▸ Exercise aim
Unless a line falls after the one with "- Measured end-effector", retype it exactly from the records below; leave out all pictures.

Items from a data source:
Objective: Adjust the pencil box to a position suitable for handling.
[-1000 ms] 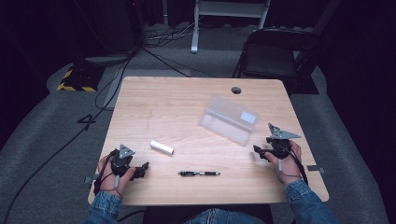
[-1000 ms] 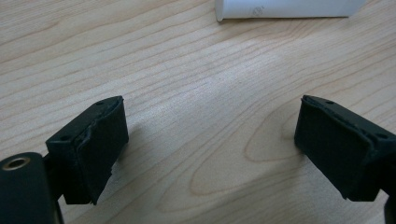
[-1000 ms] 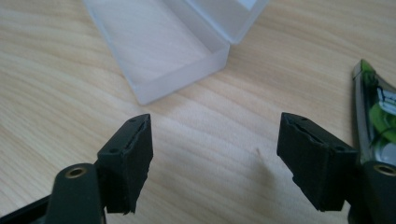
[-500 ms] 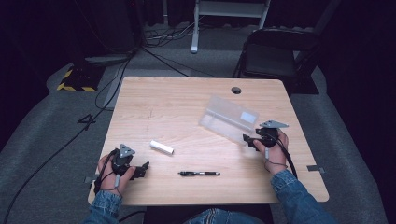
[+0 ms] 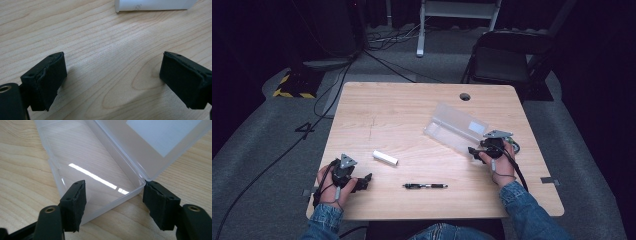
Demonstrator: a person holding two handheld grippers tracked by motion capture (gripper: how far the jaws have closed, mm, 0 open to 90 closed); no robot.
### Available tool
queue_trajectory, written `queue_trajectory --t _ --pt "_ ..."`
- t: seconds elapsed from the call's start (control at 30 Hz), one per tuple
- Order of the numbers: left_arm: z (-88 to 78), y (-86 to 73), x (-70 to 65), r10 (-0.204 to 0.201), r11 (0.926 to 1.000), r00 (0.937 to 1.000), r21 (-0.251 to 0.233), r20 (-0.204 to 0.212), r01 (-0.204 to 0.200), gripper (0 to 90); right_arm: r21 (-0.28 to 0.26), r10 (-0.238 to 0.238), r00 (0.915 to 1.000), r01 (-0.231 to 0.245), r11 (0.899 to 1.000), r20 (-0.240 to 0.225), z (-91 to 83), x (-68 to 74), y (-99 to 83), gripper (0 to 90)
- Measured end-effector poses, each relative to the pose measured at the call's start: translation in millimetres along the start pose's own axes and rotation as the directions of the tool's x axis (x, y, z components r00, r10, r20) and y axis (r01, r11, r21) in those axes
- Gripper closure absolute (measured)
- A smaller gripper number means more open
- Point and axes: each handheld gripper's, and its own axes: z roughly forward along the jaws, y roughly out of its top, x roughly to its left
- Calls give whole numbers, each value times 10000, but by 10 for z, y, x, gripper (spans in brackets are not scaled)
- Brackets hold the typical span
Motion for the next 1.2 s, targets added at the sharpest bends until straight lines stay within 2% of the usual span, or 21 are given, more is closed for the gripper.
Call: queue_trajectory --t 0.2,0.33,0.57,0.63,0.77,0.87,0.97,1.07,1.13,1.17,1.2 --pt "0 0 0 -3 10000 10000 1 1 3 76 116 -534 9977 539 9985 -415 -8 56 1 365" --pt "0 0 0 3 10000 10000 2 0 -3 76 162 -1013 9906 1032 9945 -918 -18 95 -3 368" --pt "0 0 0 -4 10000 10000 1 2 4 76 343 -1890 9664 1978 9796 -1743 -61 128 -6 371" --pt "1 1 1 10 10000 10000 -3 15 -10 75 396 -2176 9546 2301 9724 -2036 -84 144 -11 372" --pt "8 8 6 62 10000 10000 4 36 -62 71 488 -2534 9391 2714 9612 -2323 -125 184 -28 372" --pt "12 13 8 91 10000 10000 17 15 -91 67 605 -2719 9320 2939 9539 -2398 -160 219 -39 371" --pt "14 17 10 112 9999 9999 29 18 -112 66 774 -2809 9275 3078 9483 -2467 -196 262 -51 370" --pt "16 19 12 132 9999 9999 32 27 -132 65 902 -2810 9273 3108 9462 -2471 -220 294 -59 367" --pt "19 21 13 140 9999 9999 25 18 -140 64 1006 -2704 9315 3016 9481 -2434 -232 318 -69 343" --pt "21 22 12 109 9999 9999 22 42 -109 63 1113 -2507 9397 2818 9530 -2325 -235 329 -77 311" --pt "22 23 12 108 9999 9999 26 51 -108 63 1149 -2412 9428 2725 9553 -2302 -237 331 -80 310"
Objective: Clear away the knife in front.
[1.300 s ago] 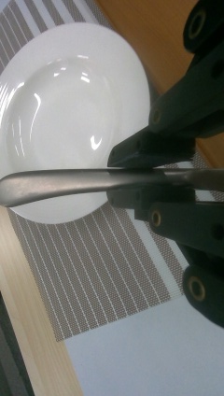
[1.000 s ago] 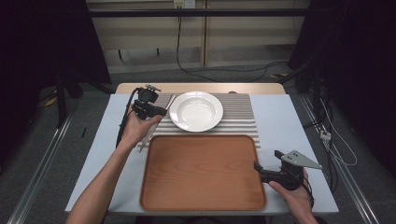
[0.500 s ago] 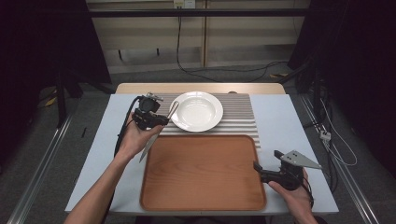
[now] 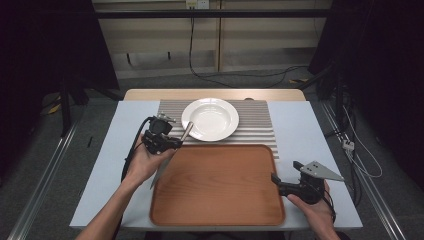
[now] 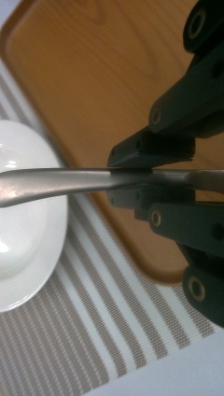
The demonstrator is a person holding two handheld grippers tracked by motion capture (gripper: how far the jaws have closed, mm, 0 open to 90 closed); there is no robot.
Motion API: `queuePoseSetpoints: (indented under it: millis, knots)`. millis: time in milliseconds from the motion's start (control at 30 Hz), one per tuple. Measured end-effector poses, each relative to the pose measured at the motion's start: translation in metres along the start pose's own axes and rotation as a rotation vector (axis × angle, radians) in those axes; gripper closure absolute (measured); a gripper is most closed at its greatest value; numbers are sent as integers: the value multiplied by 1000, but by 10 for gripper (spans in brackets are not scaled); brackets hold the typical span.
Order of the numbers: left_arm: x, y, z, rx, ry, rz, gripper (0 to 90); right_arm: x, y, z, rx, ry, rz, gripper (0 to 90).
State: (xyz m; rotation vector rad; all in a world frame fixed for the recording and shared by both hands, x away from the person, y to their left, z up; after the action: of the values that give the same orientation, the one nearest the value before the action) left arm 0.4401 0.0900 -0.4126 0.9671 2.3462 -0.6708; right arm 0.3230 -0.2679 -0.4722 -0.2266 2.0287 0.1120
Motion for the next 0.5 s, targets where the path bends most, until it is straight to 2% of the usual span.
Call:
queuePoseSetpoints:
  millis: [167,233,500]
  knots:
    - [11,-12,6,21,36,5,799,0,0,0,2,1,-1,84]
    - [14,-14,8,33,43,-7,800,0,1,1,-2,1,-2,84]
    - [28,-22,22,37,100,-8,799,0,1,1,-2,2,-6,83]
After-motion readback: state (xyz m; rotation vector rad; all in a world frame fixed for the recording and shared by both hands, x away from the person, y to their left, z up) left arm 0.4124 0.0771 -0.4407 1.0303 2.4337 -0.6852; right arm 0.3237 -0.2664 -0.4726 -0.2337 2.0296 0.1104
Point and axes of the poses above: each handheld gripper's, and its own axes: z roughly forward along the jaws, x roughly out of its underside, y roughly to its left, the point moved 6 cm from there along z, roughly forward along the jaws, and after that the axes turned 11 degrees about x, right-handed, at the moved point
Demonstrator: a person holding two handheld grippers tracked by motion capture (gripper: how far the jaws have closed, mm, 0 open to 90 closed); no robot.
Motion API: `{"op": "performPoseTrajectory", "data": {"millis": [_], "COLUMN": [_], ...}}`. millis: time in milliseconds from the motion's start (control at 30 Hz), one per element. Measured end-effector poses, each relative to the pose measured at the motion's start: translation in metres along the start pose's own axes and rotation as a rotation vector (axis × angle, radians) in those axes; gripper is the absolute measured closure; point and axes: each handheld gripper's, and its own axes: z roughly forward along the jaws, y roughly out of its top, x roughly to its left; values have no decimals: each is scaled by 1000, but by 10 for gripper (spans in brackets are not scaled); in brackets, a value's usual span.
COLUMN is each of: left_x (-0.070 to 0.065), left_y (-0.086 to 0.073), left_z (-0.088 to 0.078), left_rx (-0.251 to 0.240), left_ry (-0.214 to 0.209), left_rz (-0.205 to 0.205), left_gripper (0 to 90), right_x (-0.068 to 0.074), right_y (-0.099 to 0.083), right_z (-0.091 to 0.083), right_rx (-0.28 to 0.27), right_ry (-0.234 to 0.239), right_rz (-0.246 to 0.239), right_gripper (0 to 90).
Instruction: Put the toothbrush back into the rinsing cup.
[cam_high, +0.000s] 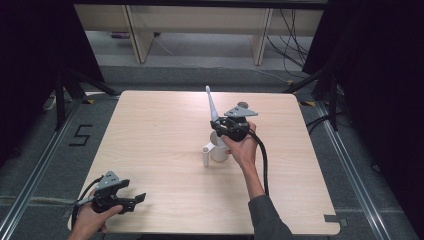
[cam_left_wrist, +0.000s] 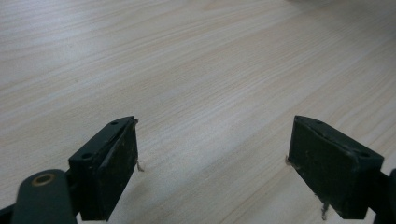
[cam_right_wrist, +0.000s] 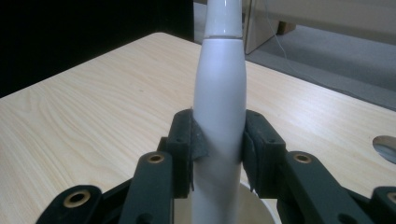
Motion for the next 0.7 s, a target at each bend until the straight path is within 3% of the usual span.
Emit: {"op": "performPoseTrajectory", "data": {"millis": [33, 67, 133, 167, 267, 367, 433, 500, 667, 700], "left_x": [0, 0, 1, 1, 1, 0, 1, 0, 0, 1], "left_y": [0, 0, 0, 0, 0, 0, 0, 0, 0, 0], "left_z": [0, 0, -1, -1, -1, 0, -1, 0, 0, -1], "left_rx": [1, 0, 11, 11, 6, -7, 4, 1, 0, 10], "left_ry": [0, 0, 0, -1, 1, 0, -1, 0, 0, 0], "left_rz": [0, 1, 13, 14, 10, 7, 18, 1, 1, 10], "left_gripper": [153, 153, 153, 153, 153, 153, 153, 153, 153, 153], "right_x": [-1, 0, -1, 1, 1, -1, -1, 0, -2, 0], "right_y": [-1, -2, -3, -5, -8, -11, -13, -16, -19, -20], "right_z": [1, 1, 1, 2, 2, 4, 4, 4, 5, 4], "right_rx": [-11, -2, 5, 1, 6, 17, 21, 29, 32, 46], "right_ry": [-5, 2, 1, 0, -9, 3, 0, -10, -4, -9], "right_rz": [-15, 8, -12, 9, 7, -16, -1, 9, -16, 5], "right_gripper": [670, 670, 670, 670, 670, 670, 670, 670, 670, 670]}}
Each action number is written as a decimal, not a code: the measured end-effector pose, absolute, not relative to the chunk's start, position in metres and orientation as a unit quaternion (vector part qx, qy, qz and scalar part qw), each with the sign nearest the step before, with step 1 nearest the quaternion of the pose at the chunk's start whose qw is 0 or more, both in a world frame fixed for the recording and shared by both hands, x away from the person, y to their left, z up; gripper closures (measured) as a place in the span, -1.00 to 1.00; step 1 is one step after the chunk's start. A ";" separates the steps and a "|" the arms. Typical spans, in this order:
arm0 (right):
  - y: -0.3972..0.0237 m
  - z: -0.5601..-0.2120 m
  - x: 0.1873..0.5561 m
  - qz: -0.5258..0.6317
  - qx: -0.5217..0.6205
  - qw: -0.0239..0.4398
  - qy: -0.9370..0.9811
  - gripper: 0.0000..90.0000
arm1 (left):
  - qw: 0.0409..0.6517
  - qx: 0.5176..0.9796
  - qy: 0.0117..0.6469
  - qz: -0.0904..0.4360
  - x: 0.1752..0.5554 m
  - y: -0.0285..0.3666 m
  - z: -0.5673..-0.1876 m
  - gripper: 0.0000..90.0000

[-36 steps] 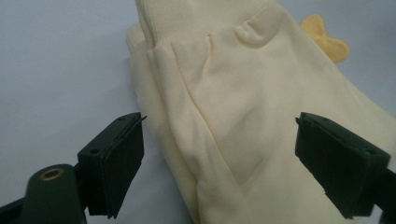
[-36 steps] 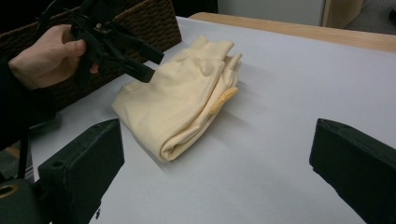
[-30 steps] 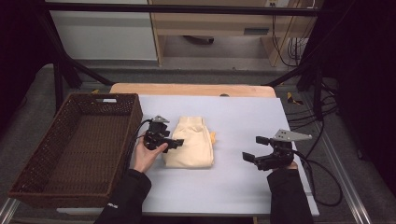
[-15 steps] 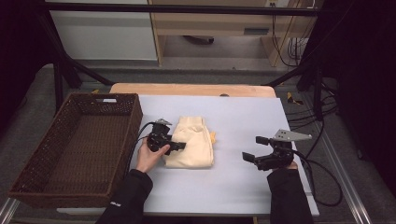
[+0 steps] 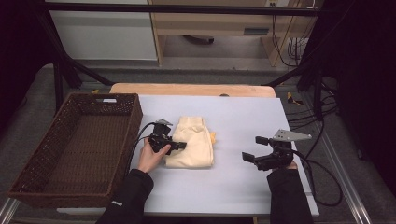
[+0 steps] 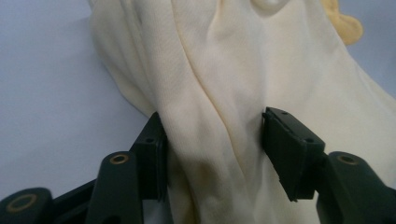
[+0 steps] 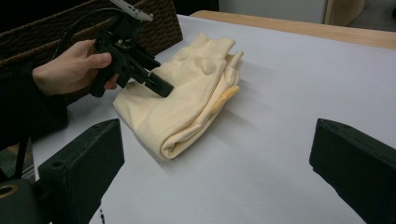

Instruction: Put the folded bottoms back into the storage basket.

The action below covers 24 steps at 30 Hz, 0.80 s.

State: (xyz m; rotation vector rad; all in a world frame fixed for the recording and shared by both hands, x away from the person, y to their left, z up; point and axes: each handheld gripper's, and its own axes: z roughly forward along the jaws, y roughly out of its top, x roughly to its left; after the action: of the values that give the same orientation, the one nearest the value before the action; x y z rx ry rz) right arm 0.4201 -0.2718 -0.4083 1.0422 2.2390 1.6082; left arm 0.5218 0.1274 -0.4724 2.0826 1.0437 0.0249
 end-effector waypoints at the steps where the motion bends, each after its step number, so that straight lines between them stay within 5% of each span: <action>1: -0.272 -0.408 0.420 0.543 0.352 0.097 0.756 -0.93 | 0.393 0.823 0.410 0.010 0.521 0.127 -0.472 0.03; 10: -0.272 -0.408 0.420 0.542 0.352 0.098 0.756 -0.93 | 0.398 0.818 0.414 -0.020 0.521 0.128 -0.474 0.40; 24: -0.272 -0.409 0.421 0.543 0.353 0.097 0.756 -0.93 | 0.401 0.817 0.412 -0.026 0.523 0.129 -0.474 0.51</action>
State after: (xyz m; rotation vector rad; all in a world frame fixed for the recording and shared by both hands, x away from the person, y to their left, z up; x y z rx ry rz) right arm 0.4206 -0.2721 -0.4087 1.0445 2.2389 1.6080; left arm 0.5225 0.1288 -0.4739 2.0666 1.0428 -0.0661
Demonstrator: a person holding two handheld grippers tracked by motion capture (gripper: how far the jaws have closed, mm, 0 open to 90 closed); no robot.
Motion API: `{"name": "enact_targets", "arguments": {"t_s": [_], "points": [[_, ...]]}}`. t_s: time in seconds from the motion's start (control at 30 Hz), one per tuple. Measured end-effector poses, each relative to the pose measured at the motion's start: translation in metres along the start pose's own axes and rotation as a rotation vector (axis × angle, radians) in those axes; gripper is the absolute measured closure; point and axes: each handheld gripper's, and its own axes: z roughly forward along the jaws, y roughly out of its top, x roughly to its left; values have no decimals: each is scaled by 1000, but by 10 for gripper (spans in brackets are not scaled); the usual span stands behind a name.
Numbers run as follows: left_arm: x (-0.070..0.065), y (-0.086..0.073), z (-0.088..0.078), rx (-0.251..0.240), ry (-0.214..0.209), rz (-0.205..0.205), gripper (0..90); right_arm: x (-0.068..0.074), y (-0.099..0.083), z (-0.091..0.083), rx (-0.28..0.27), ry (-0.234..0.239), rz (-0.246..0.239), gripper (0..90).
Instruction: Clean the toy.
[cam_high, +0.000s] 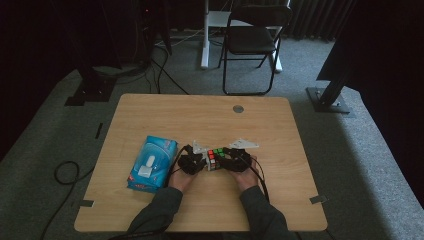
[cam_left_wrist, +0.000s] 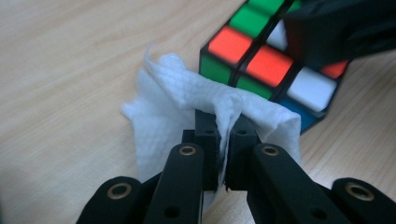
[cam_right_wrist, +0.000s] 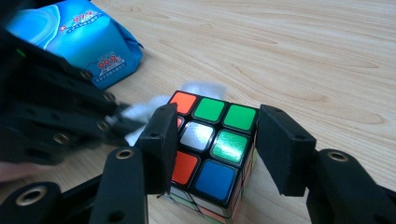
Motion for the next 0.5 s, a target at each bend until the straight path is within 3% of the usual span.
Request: {"name": "enact_targets", "arguments": {"t_s": [0.3, 0.5], "points": [[-3, -1, -2, -3, 18, 18, 862, 0, 0, 0, 0, 0, 0, 492], [-4, 1, -24, -68, 3, 6, 859, 0, 0, 0, 0, 3, 4, 492]]}}
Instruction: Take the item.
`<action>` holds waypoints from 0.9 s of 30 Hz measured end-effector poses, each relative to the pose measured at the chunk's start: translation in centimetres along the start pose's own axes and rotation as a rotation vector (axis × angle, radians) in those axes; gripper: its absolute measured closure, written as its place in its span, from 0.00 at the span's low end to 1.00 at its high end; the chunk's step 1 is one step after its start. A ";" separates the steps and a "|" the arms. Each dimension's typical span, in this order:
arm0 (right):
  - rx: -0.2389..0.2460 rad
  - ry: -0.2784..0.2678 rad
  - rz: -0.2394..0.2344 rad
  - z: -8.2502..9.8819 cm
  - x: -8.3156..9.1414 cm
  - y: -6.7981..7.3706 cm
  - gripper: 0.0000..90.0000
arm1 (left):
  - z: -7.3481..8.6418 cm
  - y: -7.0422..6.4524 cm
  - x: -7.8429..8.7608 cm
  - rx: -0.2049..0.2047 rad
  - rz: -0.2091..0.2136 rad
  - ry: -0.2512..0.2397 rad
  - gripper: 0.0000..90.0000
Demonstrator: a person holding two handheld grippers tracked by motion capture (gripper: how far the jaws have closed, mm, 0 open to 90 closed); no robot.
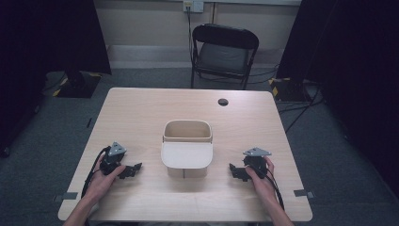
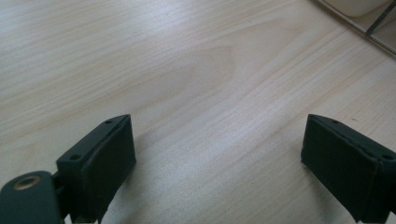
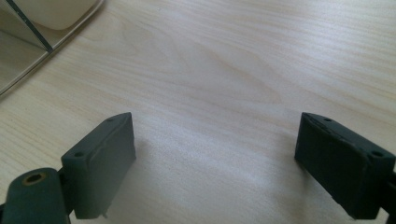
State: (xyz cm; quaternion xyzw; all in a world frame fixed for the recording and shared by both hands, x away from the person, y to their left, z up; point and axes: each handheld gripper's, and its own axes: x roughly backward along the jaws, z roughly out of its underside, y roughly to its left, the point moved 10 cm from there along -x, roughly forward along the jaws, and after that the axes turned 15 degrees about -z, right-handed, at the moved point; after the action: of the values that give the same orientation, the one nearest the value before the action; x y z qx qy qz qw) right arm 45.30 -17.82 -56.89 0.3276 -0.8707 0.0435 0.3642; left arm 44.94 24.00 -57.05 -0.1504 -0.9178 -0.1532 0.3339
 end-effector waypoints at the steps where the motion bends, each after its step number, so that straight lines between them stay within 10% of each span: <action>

▸ Answer box
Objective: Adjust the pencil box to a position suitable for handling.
[-1000 ms] 
[-1000 ms] 
[-1000 ms] 
[-500 ms] 
[+0 ms] 
Demonstrator: a person holding two handheld grippers tracked by motion capture (gripper: how far the jaws have closed, mm, 0 open to 90 closed); no robot.
### Available tool
queue_trajectory, written `queue_trajectory --t _ --pt "_ ..."`
- t: seconds elapsed from the call's start (control at 30 Hz), one per tuple
- Order of the numbers: left_arm: z (-88 to 78), y (-86 to 73), x (-70 to 65), r10 (-0.204 to 0.201), r11 (0.926 to 1.000), r00 (0.937 to 1.000), r21 (-0.251 to 0.233), r20 (-0.204 to 0.212), r01 (-0.204 to 0.200), gripper (0 to 90); right_arm: r21 (-0.28 to 0.26), r10 (-0.238 to 0.238), r00 (0.915 to 1.000), r01 (-0.231 to 0.245), r11 (0.899 to 1.000), r20 (-0.240 to 0.225), z (-91 to 83), x (-68 to 74), y (-99 to 83), gripper (0 to 90)
- Measured end-effector poses, each relative to the pose measured at the call's start: translation in millimetres along the start pose's own axes and rotation as the directions of the tool's x axis (x, y, z components r00, r10, r20) and y axis (r01, r11, r21) in those axes

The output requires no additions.